» ABOUT THIS EXERCISE: Look over the entries below. Report how many lines hold the word "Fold", and only that.

» INFORMATION GIVEN:
============================================================

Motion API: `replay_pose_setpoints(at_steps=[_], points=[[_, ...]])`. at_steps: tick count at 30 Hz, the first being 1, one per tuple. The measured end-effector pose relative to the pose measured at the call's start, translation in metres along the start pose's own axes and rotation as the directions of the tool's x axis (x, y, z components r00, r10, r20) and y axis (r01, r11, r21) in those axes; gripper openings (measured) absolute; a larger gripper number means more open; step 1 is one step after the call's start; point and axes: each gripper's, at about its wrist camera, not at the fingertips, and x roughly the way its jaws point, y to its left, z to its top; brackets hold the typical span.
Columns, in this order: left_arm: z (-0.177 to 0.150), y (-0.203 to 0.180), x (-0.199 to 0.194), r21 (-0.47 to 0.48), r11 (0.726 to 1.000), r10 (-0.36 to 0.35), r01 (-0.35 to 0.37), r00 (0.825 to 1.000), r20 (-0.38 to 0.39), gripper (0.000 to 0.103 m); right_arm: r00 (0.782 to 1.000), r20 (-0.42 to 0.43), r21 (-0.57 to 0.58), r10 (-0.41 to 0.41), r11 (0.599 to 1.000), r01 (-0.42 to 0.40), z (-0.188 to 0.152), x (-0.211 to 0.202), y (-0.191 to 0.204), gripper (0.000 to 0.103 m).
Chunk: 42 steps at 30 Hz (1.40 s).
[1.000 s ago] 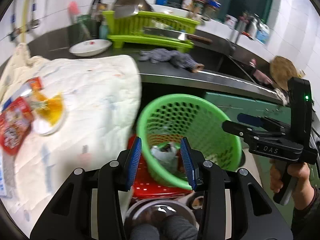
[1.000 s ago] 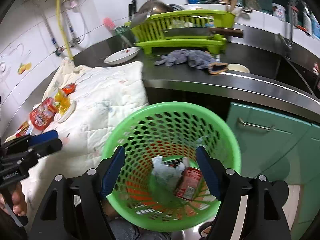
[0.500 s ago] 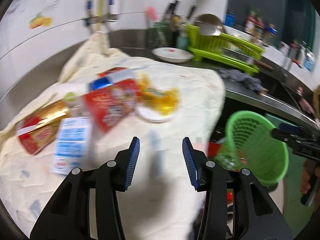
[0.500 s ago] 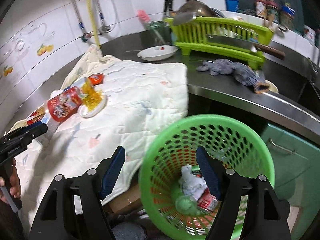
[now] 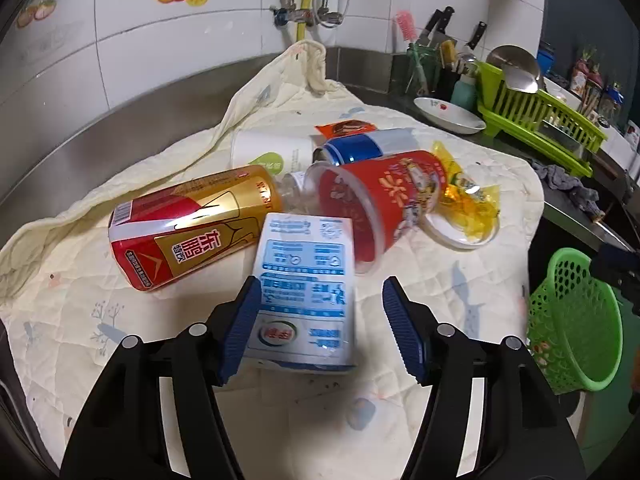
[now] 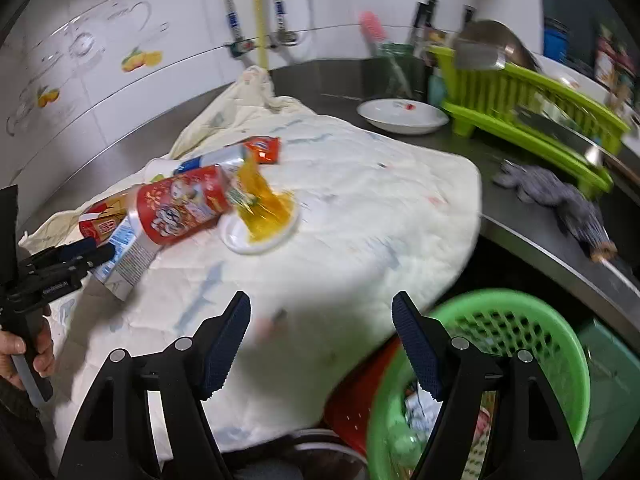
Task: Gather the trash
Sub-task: 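Grasp the milk carton with the left gripper while the right grasps the yellow snack bag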
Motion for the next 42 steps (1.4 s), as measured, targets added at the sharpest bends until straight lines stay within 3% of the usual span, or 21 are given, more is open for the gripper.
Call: replay_pose_setpoints(at_steps=[10,26,32,36,42], points=[[0.005,0.002,0.02,0.03,1.0,0.007,-0.007,1.0,-0.026,0.064,0.998,-0.032,-0.121,0.056,0.991,-0.06,0.044,0.054,0.046,0.067],[0.012,0.002,0.035,0.061,0.998,0.002,0.001,0.998,-0.059,0.07,0.994,-0.103,-0.236,0.035,0.97,-0.059,0.081,0.126,0.073,0.057],[0.011,0.001,0.045,0.065,0.998,0.005,0.0,0.997,-0.081,0.07,0.993,-0.119,-0.226,0.028,0.973,-0.055,0.082,0.138,0.071,0.047],[0.012,0.002,0.048,0.059,0.998,-0.002,0.007,0.997,-0.08,0.068,0.994,-0.112,-0.217,0.014,0.975,-0.038,0.082,0.138,0.069,0.031],[0.011,0.003,0.045,0.06,0.998,-0.004,0.009,0.997,-0.074,0.064,0.996,-0.092,-0.189,0.021,0.981,-0.038,0.084,0.131,0.066,0.024]])
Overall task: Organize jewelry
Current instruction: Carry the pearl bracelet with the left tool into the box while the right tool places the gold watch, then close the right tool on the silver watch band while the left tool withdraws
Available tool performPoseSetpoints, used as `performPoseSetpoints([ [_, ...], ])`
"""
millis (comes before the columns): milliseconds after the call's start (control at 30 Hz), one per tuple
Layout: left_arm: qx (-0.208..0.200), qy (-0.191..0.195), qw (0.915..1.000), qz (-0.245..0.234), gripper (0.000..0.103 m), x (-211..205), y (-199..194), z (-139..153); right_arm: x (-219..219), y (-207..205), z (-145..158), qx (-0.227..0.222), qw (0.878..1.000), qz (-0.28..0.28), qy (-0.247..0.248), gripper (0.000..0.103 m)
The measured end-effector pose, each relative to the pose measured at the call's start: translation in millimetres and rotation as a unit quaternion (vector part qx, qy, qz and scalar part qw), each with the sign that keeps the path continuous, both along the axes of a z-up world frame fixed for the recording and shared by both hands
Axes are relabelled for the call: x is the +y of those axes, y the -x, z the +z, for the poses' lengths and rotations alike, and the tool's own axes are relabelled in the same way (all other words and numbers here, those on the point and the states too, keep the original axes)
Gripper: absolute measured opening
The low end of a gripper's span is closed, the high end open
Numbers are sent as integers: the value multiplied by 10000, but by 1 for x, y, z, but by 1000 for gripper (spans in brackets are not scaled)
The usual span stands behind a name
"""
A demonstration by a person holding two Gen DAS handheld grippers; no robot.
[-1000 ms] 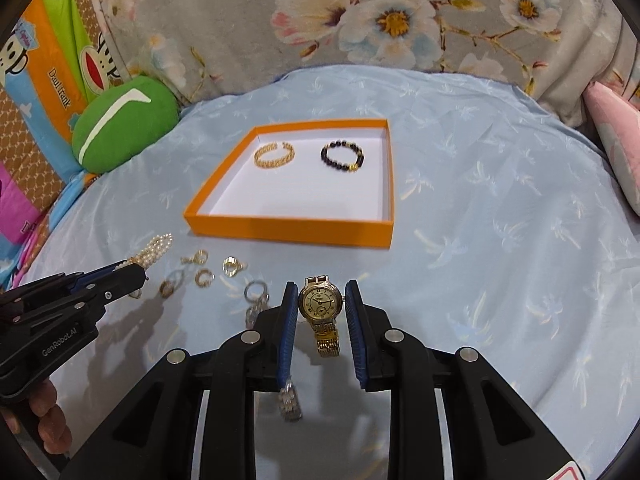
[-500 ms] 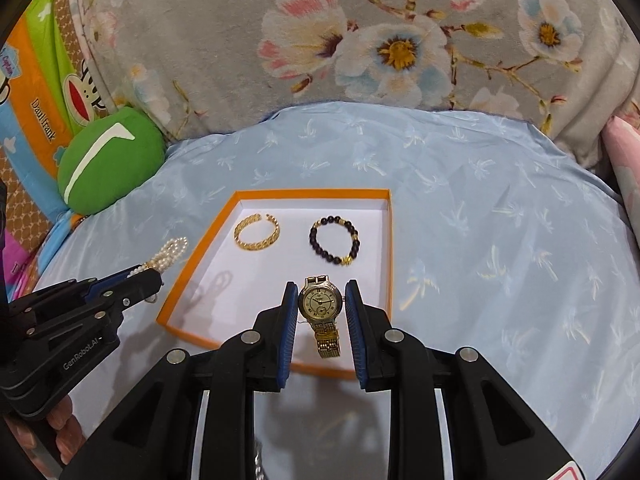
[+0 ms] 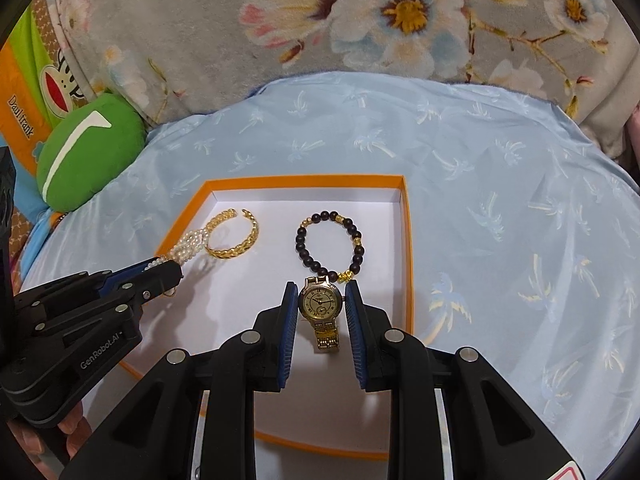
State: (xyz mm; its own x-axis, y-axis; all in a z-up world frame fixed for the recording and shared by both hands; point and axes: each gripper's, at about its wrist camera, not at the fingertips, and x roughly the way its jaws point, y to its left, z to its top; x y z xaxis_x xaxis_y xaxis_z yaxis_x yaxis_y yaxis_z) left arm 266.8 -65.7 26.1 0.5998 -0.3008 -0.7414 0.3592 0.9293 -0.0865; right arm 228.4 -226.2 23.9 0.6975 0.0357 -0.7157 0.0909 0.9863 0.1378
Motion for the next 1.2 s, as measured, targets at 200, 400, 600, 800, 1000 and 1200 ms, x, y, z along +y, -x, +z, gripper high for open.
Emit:
performPoseSetpoints([
  [200, 88, -21, 10000, 2, 14, -4, -6, -11, -4, -6, -8, 85, 10000, -35, 15, 23],
  [400, 84, -99, 9999, 9, 14, -6, -7, -15, -5, -10, -13, 116, 9999, -51, 50, 24],
  [600, 9, -129, 9999, 30, 15, -6, -5, -14, -5, -11, -16, 109, 9999, -74, 92, 24],
  [800, -73, -80, 9998, 137, 29, -1, -4, -10, -6, -6, -8, -46, 9998, -131, 143, 24],
  [1000, -257, -97, 9993, 245, 29, 11, 7, 6, -6, 8, 9, -214, 9994, -191, 174, 24],
  [1200, -353, -82, 9989, 308, 29, 32, 36, 22, 3, 47, 21, -334, 9991, -136, 220, 29],
])
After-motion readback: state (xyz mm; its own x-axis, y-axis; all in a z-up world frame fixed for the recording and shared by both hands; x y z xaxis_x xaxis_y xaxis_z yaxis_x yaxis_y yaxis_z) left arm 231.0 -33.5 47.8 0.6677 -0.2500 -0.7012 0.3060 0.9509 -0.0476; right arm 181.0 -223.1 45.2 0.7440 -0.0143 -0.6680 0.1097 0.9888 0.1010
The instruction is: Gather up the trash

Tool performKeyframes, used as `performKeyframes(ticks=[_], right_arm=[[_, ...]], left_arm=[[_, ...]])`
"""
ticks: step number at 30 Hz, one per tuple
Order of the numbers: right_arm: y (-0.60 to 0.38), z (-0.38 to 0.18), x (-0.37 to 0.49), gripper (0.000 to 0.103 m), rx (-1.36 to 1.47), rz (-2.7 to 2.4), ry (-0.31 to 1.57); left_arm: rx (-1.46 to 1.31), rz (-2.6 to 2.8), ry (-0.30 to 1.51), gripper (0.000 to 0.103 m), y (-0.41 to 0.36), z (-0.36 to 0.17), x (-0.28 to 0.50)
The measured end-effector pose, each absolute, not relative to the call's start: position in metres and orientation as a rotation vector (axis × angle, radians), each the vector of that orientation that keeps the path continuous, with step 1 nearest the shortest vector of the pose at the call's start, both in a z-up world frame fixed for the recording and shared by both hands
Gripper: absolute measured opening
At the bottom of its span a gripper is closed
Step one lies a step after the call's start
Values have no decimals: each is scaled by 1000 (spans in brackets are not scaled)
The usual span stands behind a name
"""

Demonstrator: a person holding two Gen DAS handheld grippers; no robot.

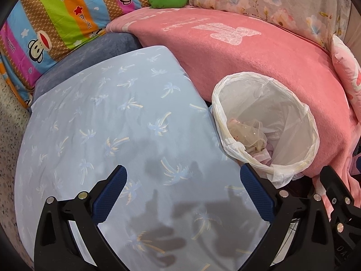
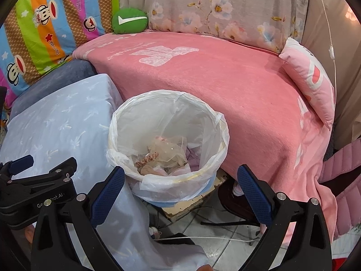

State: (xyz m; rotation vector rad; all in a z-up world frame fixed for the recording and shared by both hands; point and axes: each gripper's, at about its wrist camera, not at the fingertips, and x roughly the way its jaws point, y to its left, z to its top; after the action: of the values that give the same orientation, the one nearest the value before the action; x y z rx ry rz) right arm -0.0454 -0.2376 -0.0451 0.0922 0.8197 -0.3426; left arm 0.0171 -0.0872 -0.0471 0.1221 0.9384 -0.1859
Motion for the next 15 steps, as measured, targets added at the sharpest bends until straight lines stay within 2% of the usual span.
performKeyframes(ticks=[15], right_arm=[[-242,-46,-47,97,100,-346,825]], left_arm=[[139,-178,931,96,-90,-47,13]])
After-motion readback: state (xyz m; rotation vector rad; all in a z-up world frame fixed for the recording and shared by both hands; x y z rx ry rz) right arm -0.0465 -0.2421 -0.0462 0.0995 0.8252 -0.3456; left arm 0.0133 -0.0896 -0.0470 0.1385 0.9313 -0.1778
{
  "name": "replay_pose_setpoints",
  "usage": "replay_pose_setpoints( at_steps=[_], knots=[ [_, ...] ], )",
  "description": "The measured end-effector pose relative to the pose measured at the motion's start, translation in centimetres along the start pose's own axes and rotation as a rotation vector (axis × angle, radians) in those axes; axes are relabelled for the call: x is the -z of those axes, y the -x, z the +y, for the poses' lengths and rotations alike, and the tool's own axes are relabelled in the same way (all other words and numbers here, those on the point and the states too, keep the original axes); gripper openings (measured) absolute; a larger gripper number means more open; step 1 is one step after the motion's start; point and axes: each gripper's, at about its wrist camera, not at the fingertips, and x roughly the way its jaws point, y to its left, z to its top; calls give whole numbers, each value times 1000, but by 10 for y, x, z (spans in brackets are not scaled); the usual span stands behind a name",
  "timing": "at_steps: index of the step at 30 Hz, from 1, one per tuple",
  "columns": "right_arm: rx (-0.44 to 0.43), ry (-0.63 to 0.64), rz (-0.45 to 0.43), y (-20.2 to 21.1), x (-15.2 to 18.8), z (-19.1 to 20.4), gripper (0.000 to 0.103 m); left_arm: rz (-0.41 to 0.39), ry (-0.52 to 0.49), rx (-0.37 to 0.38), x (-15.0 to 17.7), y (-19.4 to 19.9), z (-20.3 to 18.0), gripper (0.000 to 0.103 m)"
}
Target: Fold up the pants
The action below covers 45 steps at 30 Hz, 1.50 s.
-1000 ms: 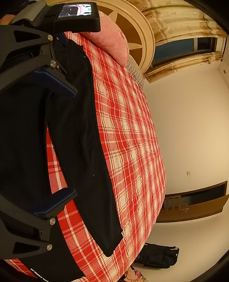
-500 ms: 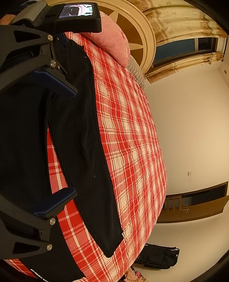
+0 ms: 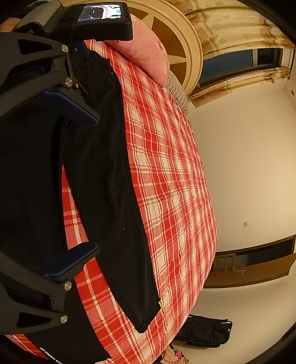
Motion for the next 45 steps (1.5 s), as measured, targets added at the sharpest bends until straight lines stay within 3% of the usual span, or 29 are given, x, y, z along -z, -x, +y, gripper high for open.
replay_pose_setpoints(
  at_steps=[11,17,21,24,29,36,39,40,42,44,45],
  knots=[
    [-1,9,49,-19,4,-3,102,34,-3,5,1,-14,-2,103],
    [-27,65,107,-47,-6,-5,102,38,-28,67,-5,-22,16,103],
    [-146,172,146,-89,-36,10,102,6,17,17,-26,-31,56,103],
    [-262,270,214,-141,-56,31,102,30,75,-21,-43,-54,89,103],
    [-289,443,339,-229,-67,71,97,99,157,-26,-51,-96,123,103],
    [-312,577,452,-287,-52,94,90,178,207,-1,-46,-137,133,103],
    [-341,602,441,-290,-44,94,85,195,222,5,-45,-148,133,103],
    [-358,615,432,-289,-43,94,78,202,226,11,-45,-151,133,103],
    [-377,636,435,-288,-42,96,62,212,230,15,-44,-157,133,103],
    [-388,652,452,-286,-44,99,31,217,217,2,-43,-161,130,103],
    [-385,659,460,-284,-44,100,22,216,210,-5,-43,-161,128,103]
  ],
)
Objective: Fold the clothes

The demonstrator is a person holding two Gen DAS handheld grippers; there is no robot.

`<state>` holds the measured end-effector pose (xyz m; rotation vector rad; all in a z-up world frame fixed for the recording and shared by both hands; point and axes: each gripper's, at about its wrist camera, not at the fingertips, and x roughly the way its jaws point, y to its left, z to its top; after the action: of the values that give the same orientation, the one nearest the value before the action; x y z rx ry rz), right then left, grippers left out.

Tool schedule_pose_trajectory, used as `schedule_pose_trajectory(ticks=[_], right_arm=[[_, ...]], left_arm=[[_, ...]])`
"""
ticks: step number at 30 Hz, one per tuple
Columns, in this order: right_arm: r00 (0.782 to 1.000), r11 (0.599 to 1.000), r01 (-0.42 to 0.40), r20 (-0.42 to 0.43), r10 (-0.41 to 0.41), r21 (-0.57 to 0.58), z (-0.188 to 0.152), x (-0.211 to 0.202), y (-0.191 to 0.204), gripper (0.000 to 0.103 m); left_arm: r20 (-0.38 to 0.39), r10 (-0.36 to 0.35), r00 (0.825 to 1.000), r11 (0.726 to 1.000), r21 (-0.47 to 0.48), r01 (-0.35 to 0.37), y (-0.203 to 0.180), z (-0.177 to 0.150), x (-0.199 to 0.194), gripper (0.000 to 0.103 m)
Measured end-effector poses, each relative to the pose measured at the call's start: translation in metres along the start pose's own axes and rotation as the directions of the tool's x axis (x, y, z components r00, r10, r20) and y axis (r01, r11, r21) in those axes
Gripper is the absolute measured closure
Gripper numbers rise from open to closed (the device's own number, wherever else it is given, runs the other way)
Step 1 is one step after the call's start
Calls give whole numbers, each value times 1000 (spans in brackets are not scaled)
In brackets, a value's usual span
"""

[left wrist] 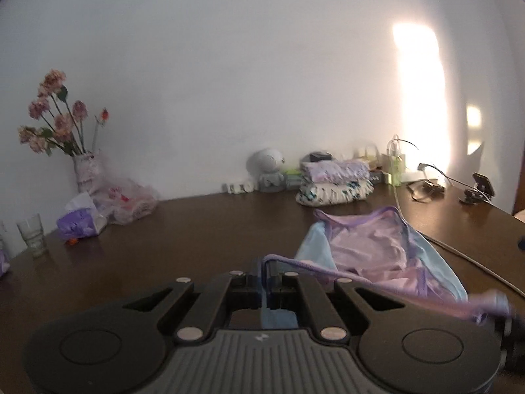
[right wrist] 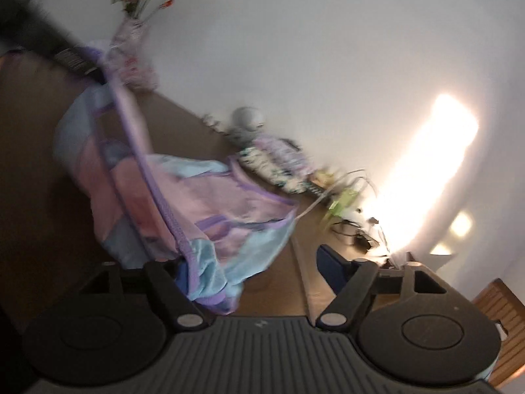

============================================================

» RESULT OF THE TASK: 2